▶ **Assignment**
Repeat the lines of the listing below exactly, starting at the line that contains "the white rounded" and running through the last line, both included, and only those.

:: Source data

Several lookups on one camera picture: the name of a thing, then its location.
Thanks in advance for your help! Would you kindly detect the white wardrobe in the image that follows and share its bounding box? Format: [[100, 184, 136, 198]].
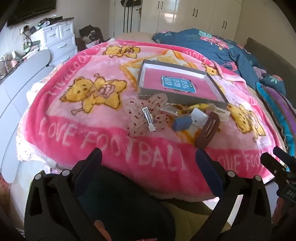
[[140, 0, 242, 42]]

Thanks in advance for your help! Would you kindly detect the pile of desk clutter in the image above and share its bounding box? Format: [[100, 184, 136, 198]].
[[0, 23, 47, 77]]

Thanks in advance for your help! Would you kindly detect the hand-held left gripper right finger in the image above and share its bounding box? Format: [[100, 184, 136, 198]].
[[195, 148, 273, 241]]

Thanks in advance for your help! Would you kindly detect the blue rectangular hair clip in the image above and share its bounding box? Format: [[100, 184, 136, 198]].
[[171, 116, 193, 131]]

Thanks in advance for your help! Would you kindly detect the grey cardboard box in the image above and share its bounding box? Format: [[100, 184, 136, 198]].
[[137, 59, 229, 109]]

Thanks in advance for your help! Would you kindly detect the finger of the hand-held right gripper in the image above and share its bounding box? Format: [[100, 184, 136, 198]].
[[273, 146, 296, 167], [260, 153, 290, 180]]

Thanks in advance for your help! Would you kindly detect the person's dark trouser leg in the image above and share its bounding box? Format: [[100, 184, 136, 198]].
[[76, 167, 176, 241]]

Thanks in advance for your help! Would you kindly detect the blue floral duvet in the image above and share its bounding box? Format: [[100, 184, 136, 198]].
[[151, 28, 287, 93]]

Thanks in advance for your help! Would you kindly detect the white chest of drawers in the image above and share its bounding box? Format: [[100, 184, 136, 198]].
[[30, 22, 78, 67]]

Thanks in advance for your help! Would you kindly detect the beige bed sheet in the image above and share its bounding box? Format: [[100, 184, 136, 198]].
[[114, 31, 158, 43]]

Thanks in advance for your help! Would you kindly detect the yellow accessory packet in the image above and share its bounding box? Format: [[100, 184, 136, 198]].
[[178, 103, 215, 116]]

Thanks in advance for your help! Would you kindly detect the white door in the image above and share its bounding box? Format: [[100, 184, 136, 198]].
[[109, 0, 141, 39]]

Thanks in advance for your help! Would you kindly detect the white card packet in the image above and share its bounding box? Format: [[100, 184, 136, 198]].
[[188, 108, 208, 130]]

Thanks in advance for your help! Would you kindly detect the pink bear printed blanket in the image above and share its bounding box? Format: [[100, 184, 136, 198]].
[[16, 39, 287, 204]]

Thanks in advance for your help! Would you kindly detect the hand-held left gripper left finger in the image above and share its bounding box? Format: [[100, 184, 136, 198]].
[[24, 147, 111, 241]]

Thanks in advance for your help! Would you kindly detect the black bag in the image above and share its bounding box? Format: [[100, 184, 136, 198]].
[[79, 25, 104, 44]]

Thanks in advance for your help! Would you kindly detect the brown oval hair clip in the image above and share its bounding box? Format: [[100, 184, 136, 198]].
[[194, 112, 220, 149]]

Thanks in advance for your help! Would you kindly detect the clear plastic packet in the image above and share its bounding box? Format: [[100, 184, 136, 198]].
[[162, 104, 178, 115]]

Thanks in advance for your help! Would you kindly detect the dark bed headboard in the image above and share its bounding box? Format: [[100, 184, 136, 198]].
[[244, 37, 296, 98]]

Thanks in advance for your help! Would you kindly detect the striped pillow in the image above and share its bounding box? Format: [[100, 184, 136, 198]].
[[255, 82, 296, 151]]

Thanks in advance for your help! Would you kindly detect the sheer dotted bow hair clip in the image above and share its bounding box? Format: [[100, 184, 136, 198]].
[[126, 94, 169, 137]]

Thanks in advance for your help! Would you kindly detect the white rounded furniture panel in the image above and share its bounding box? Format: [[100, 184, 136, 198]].
[[0, 49, 51, 183]]

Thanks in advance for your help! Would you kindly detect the black television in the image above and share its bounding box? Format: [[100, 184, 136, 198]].
[[7, 0, 59, 27]]

::::

▶ **Expected answer**
Thanks in advance for your help! Would you kindly detect the white rounded furniture panel in the image above and share its bounding box? Format: [[100, 184, 136, 198]].
[[0, 49, 51, 183]]

Thanks in advance for your help! Would you kindly detect the black television in the image above and share its bounding box? Format: [[100, 184, 136, 198]].
[[7, 0, 59, 27]]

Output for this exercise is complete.